Conbench¶
Conbench is a continuous benchmarking system for teams that need performance data to be easy to submit, inspect, compare, and act on.
Benchmark projects send Conbench structured result JSON. Conbench stores those results, groups comparable measurements into history series, and helps people answer the questions that matter during development:
- what just ran,
- whether the run published the expected measurements,
- which benchmark series changed,
- whether a change is statistically meaningful,
- where to inspect the raw result, history, commit, and machine context.
The main surfaces are:
- a dashboard for browsing runs, results, series, trends, comparisons, and CI reports,
- the
conbenchCLI for submitting results and generating CI diagnostics, - OpenAPI and generated SDKs for read automation,
- user-owned API tokens for CI and scripts,
- server-side alert rules for scheduled regression monitoring.
What to do next¶
- New users: start with the quickstart.
- Benchmark authors: read submitting results.
- CI owners: wire up CI reporting.
- Dashboard users: read browsing and comparing or review the dashboard screenshots.
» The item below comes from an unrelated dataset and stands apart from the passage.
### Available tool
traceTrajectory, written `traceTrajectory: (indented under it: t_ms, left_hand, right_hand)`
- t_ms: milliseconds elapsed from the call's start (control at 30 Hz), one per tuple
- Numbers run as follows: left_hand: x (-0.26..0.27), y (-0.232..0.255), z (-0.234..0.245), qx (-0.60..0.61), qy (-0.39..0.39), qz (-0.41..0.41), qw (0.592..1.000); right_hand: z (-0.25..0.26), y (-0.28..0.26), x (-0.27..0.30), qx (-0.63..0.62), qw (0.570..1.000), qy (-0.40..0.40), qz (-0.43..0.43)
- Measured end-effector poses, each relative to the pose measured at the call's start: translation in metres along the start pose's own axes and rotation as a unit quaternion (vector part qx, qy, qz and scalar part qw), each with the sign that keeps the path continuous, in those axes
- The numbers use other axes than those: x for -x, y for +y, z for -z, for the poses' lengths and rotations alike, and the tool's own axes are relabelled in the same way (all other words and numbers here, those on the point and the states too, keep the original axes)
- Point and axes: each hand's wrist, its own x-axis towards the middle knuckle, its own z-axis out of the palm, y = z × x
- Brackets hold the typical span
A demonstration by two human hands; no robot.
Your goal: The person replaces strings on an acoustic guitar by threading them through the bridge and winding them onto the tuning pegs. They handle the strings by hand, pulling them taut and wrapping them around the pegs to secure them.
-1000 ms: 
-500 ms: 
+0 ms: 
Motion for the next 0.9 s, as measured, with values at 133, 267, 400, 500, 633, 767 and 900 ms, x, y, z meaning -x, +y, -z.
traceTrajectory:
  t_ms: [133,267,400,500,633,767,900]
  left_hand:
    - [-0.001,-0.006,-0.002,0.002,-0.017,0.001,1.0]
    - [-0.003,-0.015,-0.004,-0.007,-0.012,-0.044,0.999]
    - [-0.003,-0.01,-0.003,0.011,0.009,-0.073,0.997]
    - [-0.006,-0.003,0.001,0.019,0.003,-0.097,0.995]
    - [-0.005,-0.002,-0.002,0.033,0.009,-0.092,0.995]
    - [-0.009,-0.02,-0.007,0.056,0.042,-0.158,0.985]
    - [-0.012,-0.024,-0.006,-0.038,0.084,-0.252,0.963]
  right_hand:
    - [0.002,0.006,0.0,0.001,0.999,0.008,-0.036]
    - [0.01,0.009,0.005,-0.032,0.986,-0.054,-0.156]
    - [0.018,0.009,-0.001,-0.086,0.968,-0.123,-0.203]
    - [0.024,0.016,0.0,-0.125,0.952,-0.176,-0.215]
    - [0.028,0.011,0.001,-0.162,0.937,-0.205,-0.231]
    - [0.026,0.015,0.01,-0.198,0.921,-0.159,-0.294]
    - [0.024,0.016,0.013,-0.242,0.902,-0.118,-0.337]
- CLI users: use the CLI reference.
- Automation authors: use API and SDK.
- Operators: review operations.
Supported surfaces¶
| Need | Supported path |
|---|---|
| Submit benchmark results | conbench results submit |
| Generate a PR or CI diagnostic | conbench ci report |
| Manage scheduled regression alerts | server-side alert rules plus conbench admin alerts evaluate and conbench admin alerts deliver |
| Browse trends and comparisons | Svelte dashboard |
| Read/query from automation | Generated SDKs and OpenAPI |
| Authenticate humans | OIDC session login |
| Authenticate automation | User-owned API tokens |
Migrating From Older Conbench¶
If you already run a Python/Flask Conbench deployment or publish results through the older Python packages, start with the Python app migration guide. The legacy parity roadmap explains what is replaced, retired, or future product work. Package maintainers should use the legacy deprecation notices when updating old READMEs, PyPI pages, or release notes.